■ **To do**:
Whenever the word "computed" appears in a line of the data below, copy that line.

Start of Block

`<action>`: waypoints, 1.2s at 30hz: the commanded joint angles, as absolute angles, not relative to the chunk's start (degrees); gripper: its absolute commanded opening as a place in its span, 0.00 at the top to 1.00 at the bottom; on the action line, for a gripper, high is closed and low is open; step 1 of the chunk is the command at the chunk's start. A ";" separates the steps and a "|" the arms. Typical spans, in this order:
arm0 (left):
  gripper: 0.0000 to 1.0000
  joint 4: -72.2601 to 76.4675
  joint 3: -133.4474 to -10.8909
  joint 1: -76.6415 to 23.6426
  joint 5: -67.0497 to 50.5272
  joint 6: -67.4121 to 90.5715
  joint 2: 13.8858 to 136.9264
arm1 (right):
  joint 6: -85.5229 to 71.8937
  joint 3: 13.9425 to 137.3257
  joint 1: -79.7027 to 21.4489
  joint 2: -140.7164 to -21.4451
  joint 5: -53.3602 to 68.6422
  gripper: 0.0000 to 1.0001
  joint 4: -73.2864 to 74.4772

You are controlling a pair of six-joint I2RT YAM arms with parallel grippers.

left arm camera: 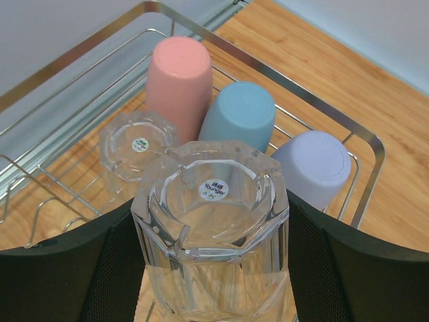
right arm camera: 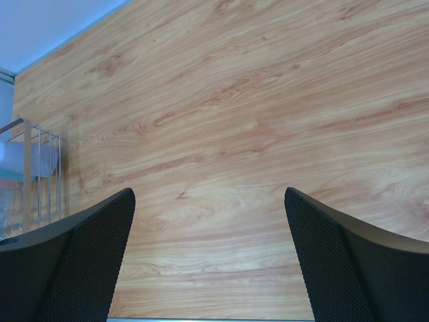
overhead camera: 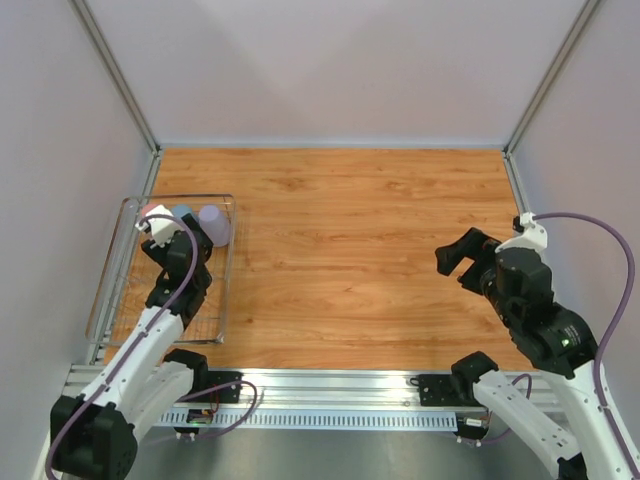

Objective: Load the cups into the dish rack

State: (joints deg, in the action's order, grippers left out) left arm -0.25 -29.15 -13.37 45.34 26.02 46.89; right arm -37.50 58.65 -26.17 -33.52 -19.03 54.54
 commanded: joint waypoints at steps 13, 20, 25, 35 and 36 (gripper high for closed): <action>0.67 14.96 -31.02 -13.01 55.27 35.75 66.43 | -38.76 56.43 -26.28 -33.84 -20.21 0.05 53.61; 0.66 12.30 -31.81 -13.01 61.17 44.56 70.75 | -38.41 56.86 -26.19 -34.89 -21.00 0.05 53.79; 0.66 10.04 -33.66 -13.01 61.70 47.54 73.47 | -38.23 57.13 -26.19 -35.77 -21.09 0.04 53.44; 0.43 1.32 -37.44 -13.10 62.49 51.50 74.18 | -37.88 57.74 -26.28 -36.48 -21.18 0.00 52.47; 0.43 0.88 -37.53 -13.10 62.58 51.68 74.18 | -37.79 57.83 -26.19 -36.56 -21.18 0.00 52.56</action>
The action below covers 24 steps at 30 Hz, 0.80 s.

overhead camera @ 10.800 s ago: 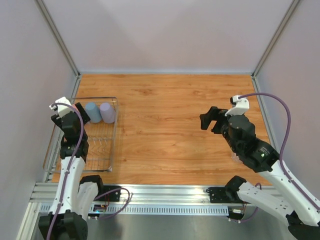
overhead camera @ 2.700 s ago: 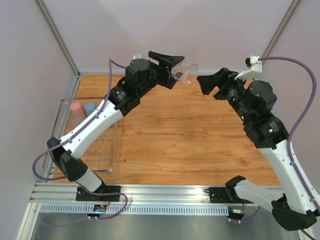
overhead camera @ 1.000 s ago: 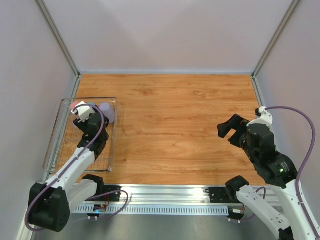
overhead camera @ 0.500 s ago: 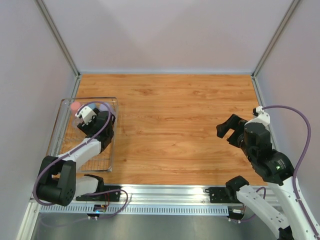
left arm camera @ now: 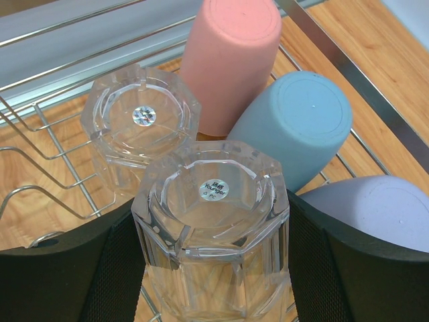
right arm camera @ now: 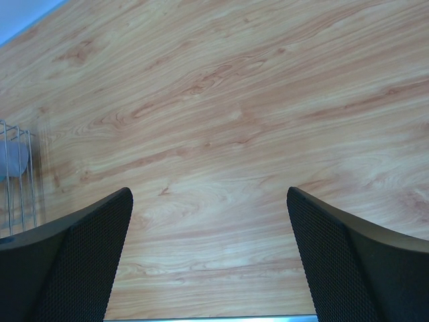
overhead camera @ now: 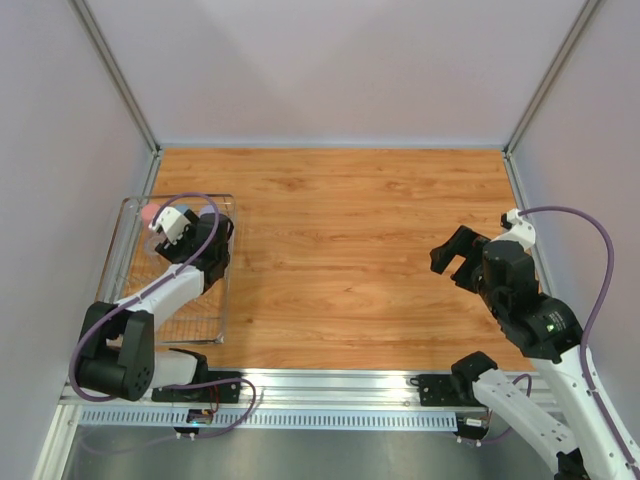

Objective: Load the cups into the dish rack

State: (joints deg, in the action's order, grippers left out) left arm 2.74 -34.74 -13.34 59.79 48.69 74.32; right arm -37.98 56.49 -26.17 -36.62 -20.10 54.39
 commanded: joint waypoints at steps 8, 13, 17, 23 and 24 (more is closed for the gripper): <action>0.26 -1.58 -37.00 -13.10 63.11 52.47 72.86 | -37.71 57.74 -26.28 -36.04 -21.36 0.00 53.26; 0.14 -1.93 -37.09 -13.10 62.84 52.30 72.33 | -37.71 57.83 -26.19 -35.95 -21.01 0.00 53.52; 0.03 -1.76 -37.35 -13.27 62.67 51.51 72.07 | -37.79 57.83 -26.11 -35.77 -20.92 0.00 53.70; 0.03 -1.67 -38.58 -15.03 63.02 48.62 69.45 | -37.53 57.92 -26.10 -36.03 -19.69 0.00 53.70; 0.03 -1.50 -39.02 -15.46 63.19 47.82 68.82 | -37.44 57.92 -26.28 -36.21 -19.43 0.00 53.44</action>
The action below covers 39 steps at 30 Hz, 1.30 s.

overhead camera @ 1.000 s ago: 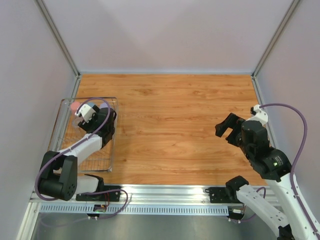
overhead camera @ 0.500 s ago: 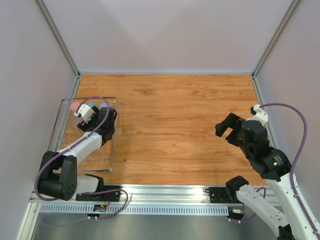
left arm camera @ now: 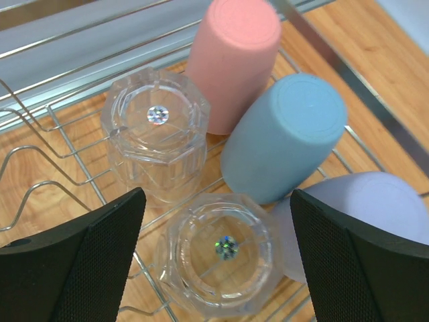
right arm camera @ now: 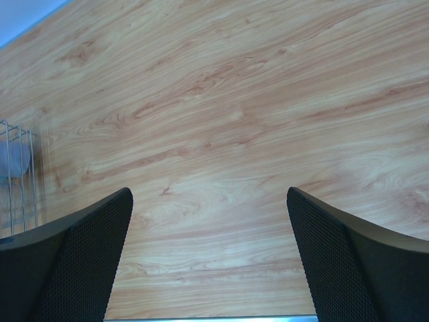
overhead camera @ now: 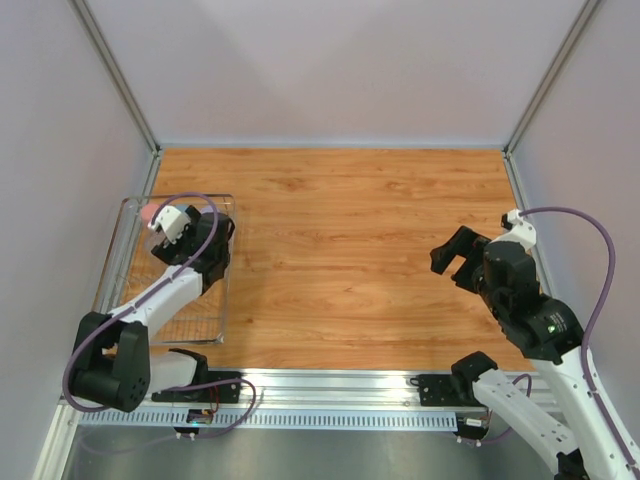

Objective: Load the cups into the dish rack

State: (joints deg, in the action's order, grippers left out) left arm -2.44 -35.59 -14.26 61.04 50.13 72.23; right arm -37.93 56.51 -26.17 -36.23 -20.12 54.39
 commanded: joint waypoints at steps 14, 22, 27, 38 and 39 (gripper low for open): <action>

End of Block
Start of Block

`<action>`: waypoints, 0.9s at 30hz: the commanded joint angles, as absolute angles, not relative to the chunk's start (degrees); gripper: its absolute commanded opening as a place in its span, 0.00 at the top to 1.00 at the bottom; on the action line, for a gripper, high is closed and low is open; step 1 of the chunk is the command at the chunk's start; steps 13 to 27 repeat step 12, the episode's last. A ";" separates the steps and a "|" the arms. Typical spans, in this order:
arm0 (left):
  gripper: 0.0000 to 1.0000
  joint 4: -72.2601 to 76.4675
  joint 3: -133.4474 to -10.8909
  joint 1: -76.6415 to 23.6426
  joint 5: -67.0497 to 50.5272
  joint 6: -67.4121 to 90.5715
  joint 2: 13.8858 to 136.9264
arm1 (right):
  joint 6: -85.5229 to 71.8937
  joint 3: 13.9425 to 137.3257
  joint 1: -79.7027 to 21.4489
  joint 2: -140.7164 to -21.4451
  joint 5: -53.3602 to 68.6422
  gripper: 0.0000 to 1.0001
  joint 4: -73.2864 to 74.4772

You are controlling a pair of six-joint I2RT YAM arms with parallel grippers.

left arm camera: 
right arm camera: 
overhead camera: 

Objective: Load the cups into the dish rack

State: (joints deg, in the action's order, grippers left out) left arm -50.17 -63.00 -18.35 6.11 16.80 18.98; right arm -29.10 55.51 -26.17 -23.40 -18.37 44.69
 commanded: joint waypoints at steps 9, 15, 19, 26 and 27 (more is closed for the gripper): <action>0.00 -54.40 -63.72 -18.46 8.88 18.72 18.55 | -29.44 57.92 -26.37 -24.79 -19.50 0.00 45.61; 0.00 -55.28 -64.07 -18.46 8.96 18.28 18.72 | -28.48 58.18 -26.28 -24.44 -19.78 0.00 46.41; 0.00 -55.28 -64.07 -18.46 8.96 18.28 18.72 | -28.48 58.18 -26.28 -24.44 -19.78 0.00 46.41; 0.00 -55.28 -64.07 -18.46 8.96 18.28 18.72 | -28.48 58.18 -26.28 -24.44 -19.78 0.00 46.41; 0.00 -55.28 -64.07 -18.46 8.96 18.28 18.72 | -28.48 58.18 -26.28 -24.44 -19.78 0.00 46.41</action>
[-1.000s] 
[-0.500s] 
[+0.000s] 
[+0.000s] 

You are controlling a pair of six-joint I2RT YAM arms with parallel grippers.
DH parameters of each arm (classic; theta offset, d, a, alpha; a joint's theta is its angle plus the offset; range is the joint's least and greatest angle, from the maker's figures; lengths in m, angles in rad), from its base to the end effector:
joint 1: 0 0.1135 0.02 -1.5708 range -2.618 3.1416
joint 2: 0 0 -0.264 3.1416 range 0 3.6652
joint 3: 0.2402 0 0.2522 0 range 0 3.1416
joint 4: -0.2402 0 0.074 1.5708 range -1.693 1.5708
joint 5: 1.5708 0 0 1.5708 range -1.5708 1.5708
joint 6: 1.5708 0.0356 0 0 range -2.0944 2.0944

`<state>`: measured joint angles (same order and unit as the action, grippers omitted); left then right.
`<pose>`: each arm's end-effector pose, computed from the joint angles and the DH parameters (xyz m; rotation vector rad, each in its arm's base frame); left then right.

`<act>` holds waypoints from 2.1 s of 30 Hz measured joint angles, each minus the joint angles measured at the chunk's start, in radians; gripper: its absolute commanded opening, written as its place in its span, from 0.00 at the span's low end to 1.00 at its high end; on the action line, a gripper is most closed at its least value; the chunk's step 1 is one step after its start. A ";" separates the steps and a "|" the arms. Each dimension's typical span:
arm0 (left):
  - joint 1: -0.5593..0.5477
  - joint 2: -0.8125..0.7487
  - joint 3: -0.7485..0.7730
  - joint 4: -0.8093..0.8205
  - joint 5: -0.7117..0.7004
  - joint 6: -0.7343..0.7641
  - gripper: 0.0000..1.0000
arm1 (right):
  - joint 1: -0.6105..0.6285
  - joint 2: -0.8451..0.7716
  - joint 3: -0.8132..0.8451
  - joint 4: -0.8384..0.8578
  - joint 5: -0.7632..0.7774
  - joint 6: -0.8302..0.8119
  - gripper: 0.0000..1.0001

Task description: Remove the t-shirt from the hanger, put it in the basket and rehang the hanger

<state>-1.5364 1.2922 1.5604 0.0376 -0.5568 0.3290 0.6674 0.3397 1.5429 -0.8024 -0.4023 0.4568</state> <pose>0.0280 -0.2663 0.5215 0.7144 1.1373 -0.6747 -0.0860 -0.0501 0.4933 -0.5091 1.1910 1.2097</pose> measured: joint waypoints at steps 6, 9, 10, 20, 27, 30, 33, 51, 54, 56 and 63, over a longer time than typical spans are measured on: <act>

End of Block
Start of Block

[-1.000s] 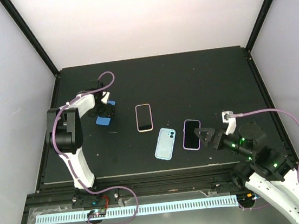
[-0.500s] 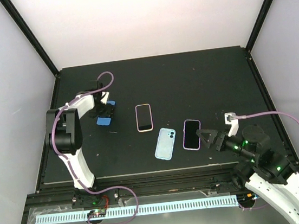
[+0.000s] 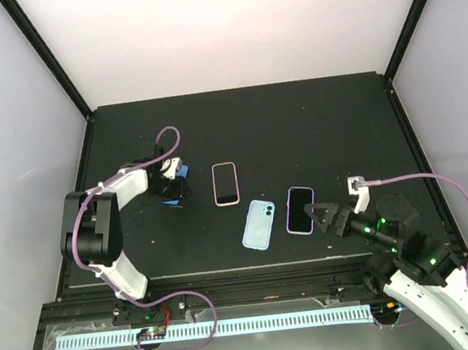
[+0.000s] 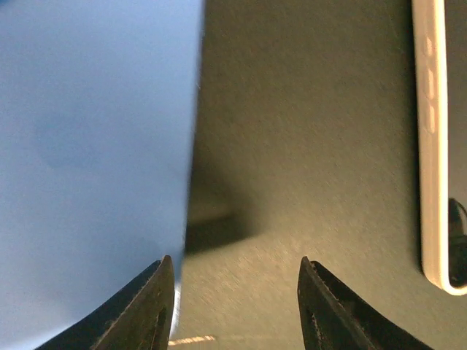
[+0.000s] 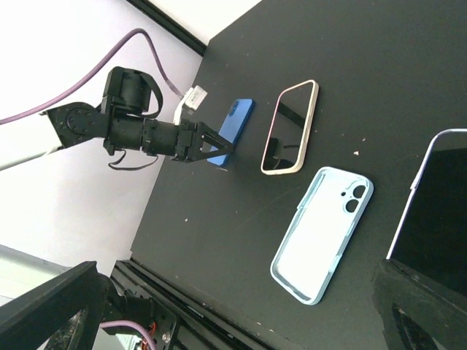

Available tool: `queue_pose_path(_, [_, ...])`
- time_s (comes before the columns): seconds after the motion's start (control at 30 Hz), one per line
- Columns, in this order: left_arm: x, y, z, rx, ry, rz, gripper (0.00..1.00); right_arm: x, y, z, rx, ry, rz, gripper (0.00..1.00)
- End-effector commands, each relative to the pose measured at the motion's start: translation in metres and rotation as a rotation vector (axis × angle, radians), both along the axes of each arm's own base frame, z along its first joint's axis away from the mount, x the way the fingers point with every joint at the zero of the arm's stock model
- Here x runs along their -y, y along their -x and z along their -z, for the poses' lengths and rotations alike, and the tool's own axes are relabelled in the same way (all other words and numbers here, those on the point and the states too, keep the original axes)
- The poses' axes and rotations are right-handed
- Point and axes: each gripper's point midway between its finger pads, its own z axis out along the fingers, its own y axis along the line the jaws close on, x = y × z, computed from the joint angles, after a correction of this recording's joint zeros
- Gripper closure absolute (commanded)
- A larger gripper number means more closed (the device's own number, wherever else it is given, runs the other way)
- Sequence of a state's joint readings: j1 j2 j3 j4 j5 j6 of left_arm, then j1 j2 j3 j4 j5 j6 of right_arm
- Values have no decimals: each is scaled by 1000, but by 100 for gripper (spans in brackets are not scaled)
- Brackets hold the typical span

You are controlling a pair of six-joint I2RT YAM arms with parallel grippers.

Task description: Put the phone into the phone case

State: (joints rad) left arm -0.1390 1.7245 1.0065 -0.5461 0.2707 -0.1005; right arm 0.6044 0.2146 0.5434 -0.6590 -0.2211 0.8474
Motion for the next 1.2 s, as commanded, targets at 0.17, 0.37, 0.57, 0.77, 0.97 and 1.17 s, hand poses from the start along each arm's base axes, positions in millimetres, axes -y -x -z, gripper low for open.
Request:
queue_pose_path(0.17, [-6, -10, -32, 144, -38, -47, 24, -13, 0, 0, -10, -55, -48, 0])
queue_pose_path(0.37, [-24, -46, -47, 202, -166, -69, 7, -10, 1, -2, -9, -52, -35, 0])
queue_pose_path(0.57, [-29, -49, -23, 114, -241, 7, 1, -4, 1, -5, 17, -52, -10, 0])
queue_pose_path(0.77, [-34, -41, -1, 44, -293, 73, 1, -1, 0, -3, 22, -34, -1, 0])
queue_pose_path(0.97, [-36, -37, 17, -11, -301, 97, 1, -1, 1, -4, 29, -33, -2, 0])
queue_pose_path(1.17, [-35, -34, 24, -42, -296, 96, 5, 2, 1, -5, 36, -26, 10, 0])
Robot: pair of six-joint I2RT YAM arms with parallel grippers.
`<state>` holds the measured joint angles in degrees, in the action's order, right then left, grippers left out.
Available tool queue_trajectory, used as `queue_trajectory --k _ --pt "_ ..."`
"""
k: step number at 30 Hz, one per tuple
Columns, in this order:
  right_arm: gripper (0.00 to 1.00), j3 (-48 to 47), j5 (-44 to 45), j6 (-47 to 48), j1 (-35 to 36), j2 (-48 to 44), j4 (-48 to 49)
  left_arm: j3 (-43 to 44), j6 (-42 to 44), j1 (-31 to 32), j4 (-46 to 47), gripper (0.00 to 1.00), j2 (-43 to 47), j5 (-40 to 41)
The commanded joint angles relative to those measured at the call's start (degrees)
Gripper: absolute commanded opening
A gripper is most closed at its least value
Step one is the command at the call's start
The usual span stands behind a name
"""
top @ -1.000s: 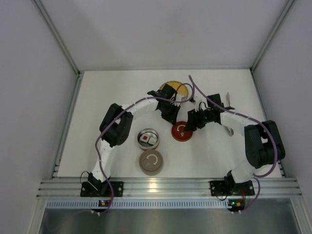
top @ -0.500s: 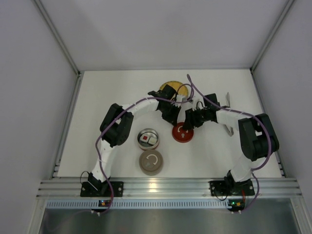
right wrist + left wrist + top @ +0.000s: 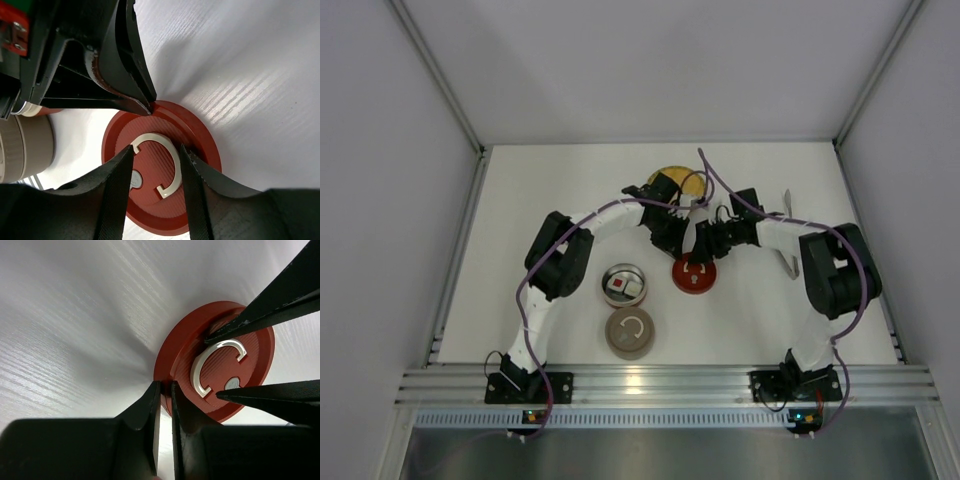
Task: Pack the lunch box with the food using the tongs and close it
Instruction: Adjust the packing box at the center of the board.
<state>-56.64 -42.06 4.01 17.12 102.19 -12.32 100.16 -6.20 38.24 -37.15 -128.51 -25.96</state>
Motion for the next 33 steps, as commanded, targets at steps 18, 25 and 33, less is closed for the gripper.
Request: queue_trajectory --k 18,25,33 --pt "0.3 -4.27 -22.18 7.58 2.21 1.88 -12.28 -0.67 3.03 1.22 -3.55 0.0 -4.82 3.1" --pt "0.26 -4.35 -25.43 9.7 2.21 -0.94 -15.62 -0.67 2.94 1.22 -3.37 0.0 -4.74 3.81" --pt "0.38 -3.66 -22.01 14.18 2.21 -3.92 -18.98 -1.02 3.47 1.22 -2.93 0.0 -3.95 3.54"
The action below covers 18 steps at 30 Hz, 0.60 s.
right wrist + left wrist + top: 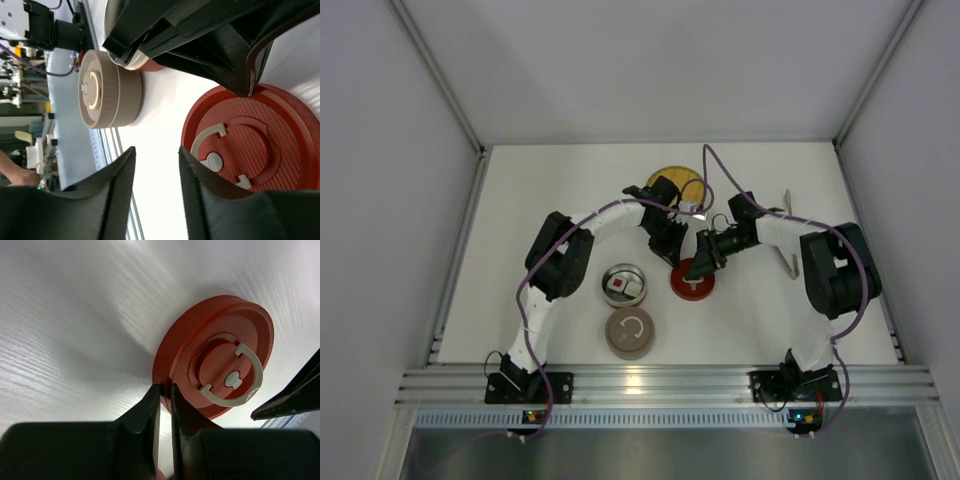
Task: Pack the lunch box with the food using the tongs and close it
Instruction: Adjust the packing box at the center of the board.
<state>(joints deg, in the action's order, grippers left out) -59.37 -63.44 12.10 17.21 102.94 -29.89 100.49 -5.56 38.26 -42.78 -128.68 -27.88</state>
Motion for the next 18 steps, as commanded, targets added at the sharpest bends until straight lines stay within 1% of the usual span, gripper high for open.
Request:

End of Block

■ **Finished exercise**:
`<pose>`: each arm's end-effector pose, computed from the joint angles and the DH parameters (xyz m; rotation vector rad, each in its arm's base frame); left then right.
- Point and axes: each gripper's point midway between its finger pads, its own z axis out along the fingers, its own y axis along the line the jaws close on, x = y × z, computed from the joint angles, after a correction of this recording's joint zeros

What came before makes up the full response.